TASK REQUIREMENTS —
What you return must match the listing below line for line, minus its pictures.

RAW DATA —
++++
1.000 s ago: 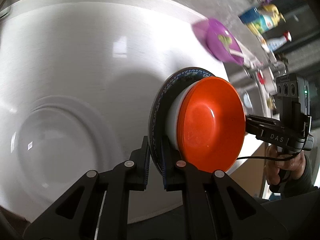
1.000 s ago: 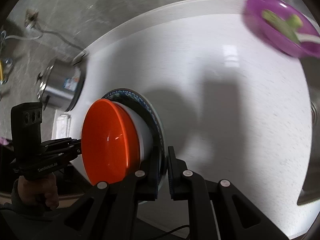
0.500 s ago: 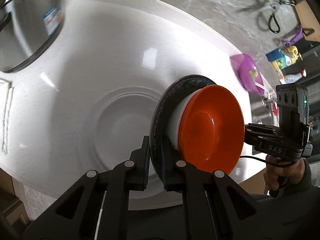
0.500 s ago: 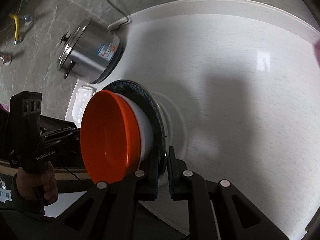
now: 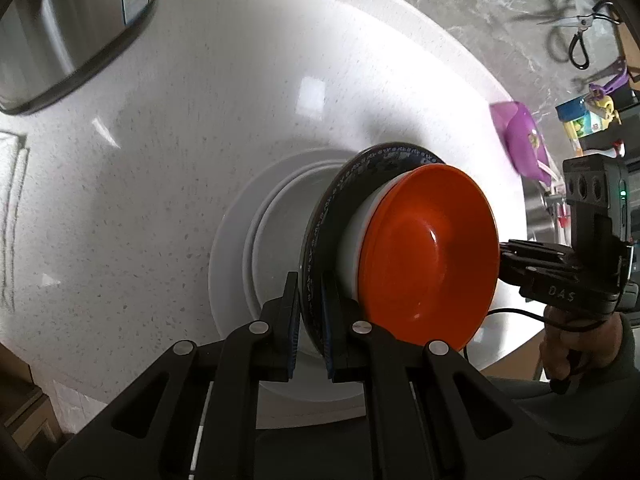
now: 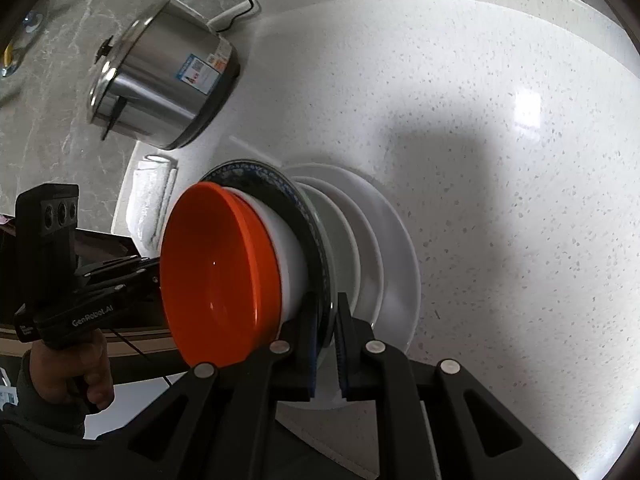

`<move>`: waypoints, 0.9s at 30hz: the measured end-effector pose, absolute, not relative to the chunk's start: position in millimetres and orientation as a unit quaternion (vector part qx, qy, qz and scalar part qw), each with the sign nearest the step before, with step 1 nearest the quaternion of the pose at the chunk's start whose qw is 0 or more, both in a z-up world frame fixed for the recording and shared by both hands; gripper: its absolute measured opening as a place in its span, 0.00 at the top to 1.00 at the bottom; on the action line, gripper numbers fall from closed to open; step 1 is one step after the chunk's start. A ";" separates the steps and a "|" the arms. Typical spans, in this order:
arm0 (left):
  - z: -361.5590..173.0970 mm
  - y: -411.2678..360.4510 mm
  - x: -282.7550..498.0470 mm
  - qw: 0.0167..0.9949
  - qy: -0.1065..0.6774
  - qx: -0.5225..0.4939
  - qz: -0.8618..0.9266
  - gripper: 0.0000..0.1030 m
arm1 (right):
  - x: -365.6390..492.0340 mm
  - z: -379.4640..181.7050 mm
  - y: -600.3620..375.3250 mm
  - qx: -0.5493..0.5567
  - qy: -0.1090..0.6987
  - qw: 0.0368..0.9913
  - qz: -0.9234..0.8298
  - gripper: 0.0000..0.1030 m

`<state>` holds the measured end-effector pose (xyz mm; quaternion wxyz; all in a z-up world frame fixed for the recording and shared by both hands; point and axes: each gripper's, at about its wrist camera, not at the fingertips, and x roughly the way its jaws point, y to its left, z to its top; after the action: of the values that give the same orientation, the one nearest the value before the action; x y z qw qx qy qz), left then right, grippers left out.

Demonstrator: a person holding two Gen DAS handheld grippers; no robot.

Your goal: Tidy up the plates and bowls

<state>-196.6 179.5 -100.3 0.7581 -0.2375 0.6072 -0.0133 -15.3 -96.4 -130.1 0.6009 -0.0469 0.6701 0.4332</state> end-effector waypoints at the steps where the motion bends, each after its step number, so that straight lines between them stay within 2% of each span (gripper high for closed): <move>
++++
TASK SOLUTION —
1.000 s ago: 
1.000 s ago: 
0.500 s ago: 
0.500 s ago: 
now: 
now: 

`<move>`: waypoints, 0.9s at 30hz: the measured end-effector pose, absolute, not relative to the chunk's start: position in millimetres and orientation as a unit quaternion (vector part qx, qy, qz and scalar part qw), each with the sign nearest the step before, with step 1 nearest the quaternion of the pose at the chunk's start whose qw is 0 or more, both in a z-up world frame fixed for the recording and shared by both hands; gripper: its absolute measured opening as a place in its span, 0.00 at the top to 1.00 at the bottom; on the action line, gripper numbers fall from closed to open; step 1 is one step after the chunk's start. A ";" separates the steps and a "|" the arms. Typical spans, in this order:
arm0 (left):
  - z: -361.5590..173.0970 mm
  - y: -411.2678..360.4510 mm
  - x: -282.7550..498.0470 mm
  - qw: 0.0167..0.9949
  - qy: -0.1065..0.6774
  - qx: -0.5225..0.4939
  - qz: -0.8618..0.9266
  - gripper: 0.0000..0.1030 m
arm1 (right):
  - x: -365.6390..492.0340 mm
  - z: -379.4640..181.7050 mm
  - y: -600.3620..375.3250 mm
  - qx: -0.5493..0.5567
  - qy: -0.1090..0.6987
  - qw: 0.0368..0.9913
  - qz: -0.9234..0.8298
  - gripper: 0.0000..0.1030 m

`<state>` holds the measured end-effector pose (xyz mm; quaternion wxyz; all in a z-up world frame fixed for the recording and shared by both hands; point and axes: each gripper's, at about its wrist camera, not at the fingertips, and x roughly the way its jaws point, y to its left, z to its top; after the action: of the values that give the same orientation, the one nearest the value before the action; x y z qw qx qy qz), left then right, grippers left out.

Demonstrator: a person holding two Gen DAS handheld grippers; no robot.

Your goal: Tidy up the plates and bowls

<state>-196.6 179.5 -100.3 0.7581 -0.2375 0.6072 -0.0133 -15.3 -96.4 -130.1 0.6009 -0.0469 0.6701 0.4332</state> end-effector waypoints at the steps where the motion bends, each after its step number, so that straight lines between them stay within 2% of each span (gripper high for closed): <move>

Nothing more remains to be done for this exercise.